羊靜盯著吳梓菲看了幾秒,那個電視上的新聞仍記憶猶新,真實性到底佔據了多少,她不知道。
“行啦行啦,既然醒了就沒什麼事情了。”沈一薇一把扯過吳梓菲。
“校醫說你最近太累了,休息好了就沒事了。”文婷婷補充道。
“什麼校醫啊,就是庸醫,哪有累著昏迷三天的。”
羊靜頭痛欲裂,“什麼校醫,學校不是停課了嗎?”
“停課?停什麼課?靜靜你睡傻了吧。”
沒停課?可明明……
羊靜路過安河橋時,安河橋已經解封,學生毫無顧忌的從安河橋上走過,橋邊長凳上的情侶卿卿我我,毫不顧忌。
昏迷的三天時間裡,到底發生了什麼?
羊靜望著安河橋下清澈的河水,這一切就好似沒發生過一樣,難道這真的就是一場夢嗎?
怎麼可能?它如此真實。
“靜靜,好久不見。”
遠處的呼喊聲竟是如此熟悉,這聲音是柳燕飛?
羊靜循聲望去,柳燕飛正飛奔而來,滿面紅光,揮舞著雙手,與水中泡爛的面相判若兩人,那畫面時不時的在羊靜腦海閃現,驚心動魄。
她不是應該已經死了嗎?怎麼會?
柳燕飛與其他三人打的火熱,關係非常好,好到羊靜出乎意料,她不知道柳燕飛是什麼時候與她們認識的,又是因為什麼與她們玩的這麼好,這一段就像從未發生過一樣,不曾在羊靜的記憶中留下任何痕跡。

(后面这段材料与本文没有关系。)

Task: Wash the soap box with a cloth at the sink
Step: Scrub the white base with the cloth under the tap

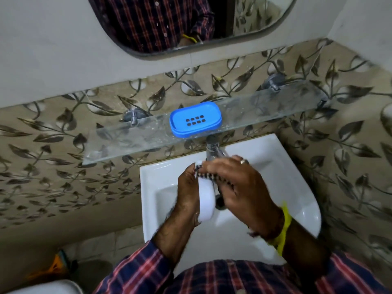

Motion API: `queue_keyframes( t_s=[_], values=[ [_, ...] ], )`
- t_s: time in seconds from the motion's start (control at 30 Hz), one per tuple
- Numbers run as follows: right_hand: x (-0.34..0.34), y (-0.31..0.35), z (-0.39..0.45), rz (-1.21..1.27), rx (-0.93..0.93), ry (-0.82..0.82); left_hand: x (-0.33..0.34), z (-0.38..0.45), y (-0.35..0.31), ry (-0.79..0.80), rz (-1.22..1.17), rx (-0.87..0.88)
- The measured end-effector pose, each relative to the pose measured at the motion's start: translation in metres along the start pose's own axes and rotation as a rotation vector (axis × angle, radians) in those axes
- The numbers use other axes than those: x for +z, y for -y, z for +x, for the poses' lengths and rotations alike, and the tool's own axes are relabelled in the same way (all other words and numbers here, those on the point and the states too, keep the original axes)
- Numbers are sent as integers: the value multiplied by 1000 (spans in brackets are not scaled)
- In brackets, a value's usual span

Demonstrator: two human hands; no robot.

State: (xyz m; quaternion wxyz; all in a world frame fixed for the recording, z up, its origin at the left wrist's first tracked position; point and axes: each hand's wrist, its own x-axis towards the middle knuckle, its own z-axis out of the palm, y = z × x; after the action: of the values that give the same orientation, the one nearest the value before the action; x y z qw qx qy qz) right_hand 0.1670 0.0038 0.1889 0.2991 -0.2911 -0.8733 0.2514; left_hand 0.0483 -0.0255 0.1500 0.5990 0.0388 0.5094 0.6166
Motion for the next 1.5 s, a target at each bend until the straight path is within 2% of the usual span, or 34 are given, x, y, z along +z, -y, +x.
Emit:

“靜靜,你終於醒了,你可把我們大夥兒嚇壞了。”柳燕飛上前就是一頓關心,羊靜一愣一愣,至今都還不敢相信這已死之人是如何做到起死回生的。
“柳燕飛,那本《紅人館》還在你那兒嗎?”羊靜直奔主題。
“《紅人館》?什麼《紅人館》?”
“你不是去圖書館借了一本《紅人館》嗎?”
“像我這種看見書頭就疼的人怎麼可能去圖書館那種聖賢之地?”
“靜靜是不是又睡糊塗了?”柳燕飛摟過文婷婷輕聲說道,文婷婷憋笑,“有可能。”
如果說柳燕飛沒有借閱《紅人館》的話,那《紅人館》是不是還在圖書館裡?
“你們先回去,我有點兒事去去就來。”羊靜隨便交代了兩句便急忙離開,直奔圖書館。
“你說這靜靜怎麼回事兒,一覺醒來,一會兒說停課,一會兒又說《紅人館》,難不成真的魔怔了?”吳梓菲略有懷疑。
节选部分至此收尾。